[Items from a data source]
[Start of Attachment]
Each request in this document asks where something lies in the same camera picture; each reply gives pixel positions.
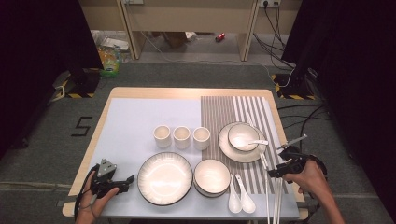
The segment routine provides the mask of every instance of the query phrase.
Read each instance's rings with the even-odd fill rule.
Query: ceramic cup
[[[172,145],[171,130],[166,125],[154,129],[154,139],[157,147],[166,148]]]
[[[210,131],[205,127],[196,128],[192,134],[194,147],[198,150],[205,150],[210,144]]]
[[[178,126],[173,131],[175,145],[178,149],[185,149],[190,146],[190,129],[185,126]]]

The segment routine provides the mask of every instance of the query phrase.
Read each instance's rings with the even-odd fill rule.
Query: soup spoon
[[[256,204],[248,196],[248,193],[245,190],[244,184],[242,183],[241,176],[235,175],[235,177],[236,177],[236,180],[238,181],[239,188],[241,189],[242,209],[247,213],[253,213],[254,211],[256,211]]]
[[[249,145],[250,144],[268,145],[268,141],[267,140],[253,140],[253,141],[248,141],[247,143]]]
[[[233,175],[231,175],[230,183],[230,199],[228,201],[228,208],[232,213],[239,213],[242,210],[242,203],[238,195],[235,192],[235,186],[233,185]]]

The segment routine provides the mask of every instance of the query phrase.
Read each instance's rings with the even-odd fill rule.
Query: human hand
[[[323,191],[331,192],[323,172],[315,161],[308,160],[302,172],[285,174],[283,178],[298,184],[300,186],[299,193],[303,193],[305,190],[314,195],[320,195]]]
[[[76,223],[94,223],[95,220],[101,215],[107,202],[113,198],[118,192],[119,188],[110,190],[103,198],[96,199],[93,204],[92,200],[91,182],[95,172],[92,172],[88,177],[87,183],[84,186],[84,193],[79,204],[79,211]]]
[[[304,190],[312,193],[323,207],[328,223],[345,223],[337,203],[332,196],[329,184],[315,161],[308,160],[302,172],[299,174],[286,174],[283,175],[283,178],[298,184],[300,186],[299,193],[303,193]]]

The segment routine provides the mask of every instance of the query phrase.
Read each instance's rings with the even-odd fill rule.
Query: saucer
[[[266,145],[258,145],[255,149],[251,151],[242,151],[233,147],[233,145],[230,144],[230,141],[228,139],[228,132],[230,131],[230,129],[236,124],[243,124],[243,123],[244,122],[234,122],[224,126],[224,128],[222,128],[219,133],[219,147],[221,151],[233,161],[238,161],[238,162],[257,161],[260,159],[260,151],[265,150]],[[262,134],[262,132],[255,127],[253,128],[259,134],[260,139],[265,140],[265,137]]]

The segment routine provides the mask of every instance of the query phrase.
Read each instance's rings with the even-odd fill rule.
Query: plastic bag
[[[114,49],[98,48],[98,53],[102,61],[103,70],[100,71],[102,77],[116,77],[120,68],[120,47]]]
[End of Attachment]
● **Task statement**
Reproduce the data verbatim and omit each image.

● **Response**
Each request in this document asks where something lies in the same camera picture; each reply gives pixel positions.
The segment routine provides the mask of every instance of the query phrase.
Read each instance's rings with the even-odd fill rule.
Query: ceramic cup
[[[172,145],[171,130],[166,125],[154,129],[154,139],[157,147],[166,148]]]
[[[210,131],[205,127],[196,128],[192,134],[194,147],[198,150],[205,150],[210,144]]]
[[[178,126],[173,131],[175,145],[178,149],[185,149],[190,146],[190,129],[185,126]]]

The segment routine provides the mask of every instance of the query phrase.
Read each instance's rings with the even-odd fill rule.
Query: soup spoon
[[[256,204],[248,196],[248,193],[245,190],[244,184],[242,183],[241,176],[235,175],[235,177],[236,177],[236,180],[238,181],[239,188],[241,189],[242,209],[247,213],[253,213],[254,211],[256,211]]]
[[[249,145],[250,144],[268,145],[268,141],[267,140],[253,140],[253,141],[248,141],[247,143]]]
[[[233,175],[231,175],[230,183],[230,199],[228,201],[228,208],[232,213],[239,213],[242,210],[242,203],[238,195],[235,192],[235,186],[233,185]]]

The segment routine provides the mask of every instance of the query phrase.
Read each instance's rings with the even-odd fill rule.
Query: human hand
[[[323,191],[331,192],[323,172],[315,161],[308,160],[302,172],[285,174],[283,178],[298,184],[300,186],[299,193],[303,193],[305,190],[314,195],[320,195]]]
[[[76,223],[94,223],[95,220],[101,215],[107,202],[113,198],[118,192],[119,188],[110,190],[103,198],[96,199],[93,204],[92,200],[91,182],[95,172],[92,172],[88,177],[87,183],[84,186],[84,193],[79,204],[79,211]]]
[[[304,190],[312,193],[323,207],[328,223],[345,223],[337,203],[332,196],[329,184],[315,161],[308,160],[302,172],[299,174],[286,174],[283,175],[283,178],[298,184],[300,186],[299,193],[303,193]]]

The segment routine provides the mask of every instance of the query phrase.
Read each instance's rings with the even-odd fill rule.
Query: saucer
[[[266,145],[258,145],[255,149],[251,151],[242,151],[233,147],[233,145],[230,144],[230,141],[228,139],[228,132],[230,131],[230,129],[236,124],[243,124],[243,123],[244,122],[234,122],[224,126],[224,128],[222,128],[219,133],[219,147],[221,151],[233,161],[238,161],[238,162],[257,161],[260,159],[260,151],[265,150]],[[262,134],[262,132],[255,127],[253,128],[259,134],[260,139],[265,140],[265,137]]]

The segment routine provides the mask of every instance of the query phrase.
Read each instance's rings with the even-odd fill rule.
Query: plastic bag
[[[114,49],[98,48],[98,53],[102,61],[103,70],[100,71],[102,77],[116,77],[120,68],[120,47]]]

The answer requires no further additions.